10. The method of fermentation of Blakeslea trispora as in claim 6, wherein the hydrolysis treatment is carried out for a period of time ranging from 1 to 2 h.

11. The method of fermentation of b.trispora according to claim 2, wherein the method of seed culture of step (2) is: taking the positive strain and the negative strain of the Blakeslea trispora obtained in the step (1), and respectively inoculating the positive strain and the negative strain into a seed culture medium for culture.
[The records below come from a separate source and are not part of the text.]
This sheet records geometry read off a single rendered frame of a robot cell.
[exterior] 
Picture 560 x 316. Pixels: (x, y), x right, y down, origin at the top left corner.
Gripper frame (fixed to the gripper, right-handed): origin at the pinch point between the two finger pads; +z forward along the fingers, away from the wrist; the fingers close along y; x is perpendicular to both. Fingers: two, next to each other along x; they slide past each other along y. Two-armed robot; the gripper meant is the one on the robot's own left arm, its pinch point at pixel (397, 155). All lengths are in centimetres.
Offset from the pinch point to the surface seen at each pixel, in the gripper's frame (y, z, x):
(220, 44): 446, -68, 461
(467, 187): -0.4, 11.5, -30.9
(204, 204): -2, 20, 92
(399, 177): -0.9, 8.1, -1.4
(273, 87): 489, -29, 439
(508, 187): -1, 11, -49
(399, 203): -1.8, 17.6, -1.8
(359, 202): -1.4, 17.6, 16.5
12. The method of fermentation of b.trispora according to claim 11, wherein the seed medium comprises glucose, corn starch, rapeseed meal, potassium dihydrogen phosphate and magnesium sulfate.
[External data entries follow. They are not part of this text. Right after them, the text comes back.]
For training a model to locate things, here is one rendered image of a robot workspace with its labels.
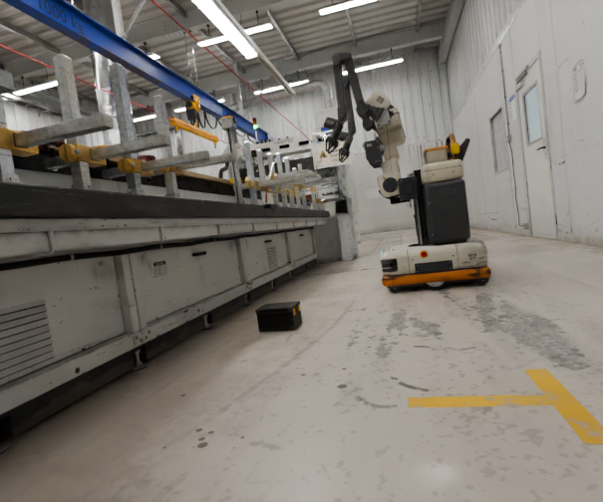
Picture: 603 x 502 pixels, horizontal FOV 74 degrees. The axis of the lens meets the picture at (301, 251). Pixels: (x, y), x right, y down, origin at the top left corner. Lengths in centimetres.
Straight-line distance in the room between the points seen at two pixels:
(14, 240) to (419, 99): 1143
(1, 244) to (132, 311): 76
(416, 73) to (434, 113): 119
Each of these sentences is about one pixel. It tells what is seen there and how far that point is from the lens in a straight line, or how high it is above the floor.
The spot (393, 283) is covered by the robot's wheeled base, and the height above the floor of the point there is 7.
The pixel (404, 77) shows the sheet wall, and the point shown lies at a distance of 1228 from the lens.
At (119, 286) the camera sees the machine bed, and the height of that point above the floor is 37.
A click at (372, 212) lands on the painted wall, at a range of 1166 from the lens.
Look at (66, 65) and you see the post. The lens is 147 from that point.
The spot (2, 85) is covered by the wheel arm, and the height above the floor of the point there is 81.
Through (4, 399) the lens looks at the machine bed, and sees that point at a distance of 144.
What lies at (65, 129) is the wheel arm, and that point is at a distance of 113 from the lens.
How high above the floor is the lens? 50
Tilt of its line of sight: 3 degrees down
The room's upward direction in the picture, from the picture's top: 8 degrees counter-clockwise
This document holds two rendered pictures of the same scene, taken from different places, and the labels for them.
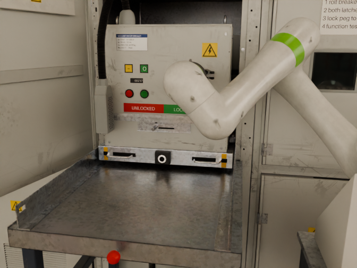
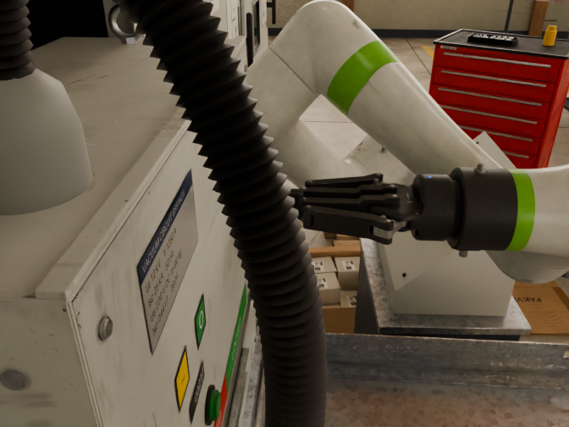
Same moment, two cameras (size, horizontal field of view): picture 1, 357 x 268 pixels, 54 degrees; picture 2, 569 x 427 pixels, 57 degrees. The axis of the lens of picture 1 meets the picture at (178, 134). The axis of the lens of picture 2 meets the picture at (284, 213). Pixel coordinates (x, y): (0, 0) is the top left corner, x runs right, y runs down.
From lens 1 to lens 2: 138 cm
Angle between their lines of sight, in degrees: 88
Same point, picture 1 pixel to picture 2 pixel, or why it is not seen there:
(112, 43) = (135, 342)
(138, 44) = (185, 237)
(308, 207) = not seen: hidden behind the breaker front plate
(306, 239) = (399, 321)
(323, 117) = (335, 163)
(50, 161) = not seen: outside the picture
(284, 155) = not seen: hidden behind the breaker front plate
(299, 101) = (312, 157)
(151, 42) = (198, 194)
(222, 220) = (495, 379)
13. The process for fermentation of b.trispora according to claim 12, wherein the concentration of rapeseed meal is 30-50 g/L.

14. The method of claim 11, wherein the seed medium comprises glucose 5-15 g/L, corn starch 25-35 g/L, rapeseed meal 30-50 g/L, potassium dihydrogen phosphate 0.5-2 g/L, and magnesium sulfate 0.05-0.2 g/L.

15. The process for fermentation of b.trispora according to claim 11, wherein the temperature of the cultivation is 20-30 ℃.

16. The method of fermentation of b.trispora according to claim 11, wherein the time of the cultivation is 40-50 h.

17. The process for fermentation of b.trispora according to claim 11, wherein the pH of the environment of the culture is between 6.5 and 7.5.

18. The method for fermenting the Blakeslea trispora according to claim 2, wherein the method for fermenting and culturing in the step (3) is as follows: and (3) mixing the positive bacterial seed liquid of the Blakeslea trispora and the negative bacterial seed liquid of the Blakeslea trispora obtained in the step (2), and inoculating the mixed seed liquid into a fermentation medium for culturing.

19. The method for fermenting Blakeslea trispora as in claim 18, wherein the mass ratio of Blakeslea trispora positive seed liquid to Blakeslea trispora negative seed liquid is 1 (0.5-2).

20. The method for fermenting Blakeslea trispora as in claim 18, wherein the volume ratio of the mixed solution of Blakeslea trispora positive seed solution and Blakeslea trispora negative seed solution to the fermentation medium is 1 (8-10).

21. The method of claim 18, wherein the fermentation medium comprises glucose, corn starch, rapeseed meal, soybean meal, potassium dihydrogen phosphate, and magnesium sulfate.

22. The process for fermentation of b.trispora according to claim 21, wherein the concentration of rapeseed meal is 30-60 g/L.

23. The method of claim 18, wherein the fermentation medium comprises 15-25 g g/L glucose, 35-45 g g/L corn starch, 30-60 g g/L rapeseed meal, 35-45 g g/L soybean meal, 0.5-2 g g/L potassium dihydrogen phosphate, and 0.05-0.2 g g/L magnesium sulfate.

24. The process for fermentation of b.trispora according to claim 18, wherein the temperature of the fermentation culture is 20-30 ℃.

25. The method of fermentation of b.trispora according to claim 18, wherein the fermentation culture is performed for a period of time ranging from 100 to 150 h.

26. The process for fermentation of b.trispora according to claim 18, wherein the pH of the environment of the fermentation culture is between 6.5 and 7.5.

27. The process for fermentation of b.trispora according to claim 2, wherein the extractant used in the extraction in step (4) comprises ethyl acetate, butyl acetate or isobutyl acetate.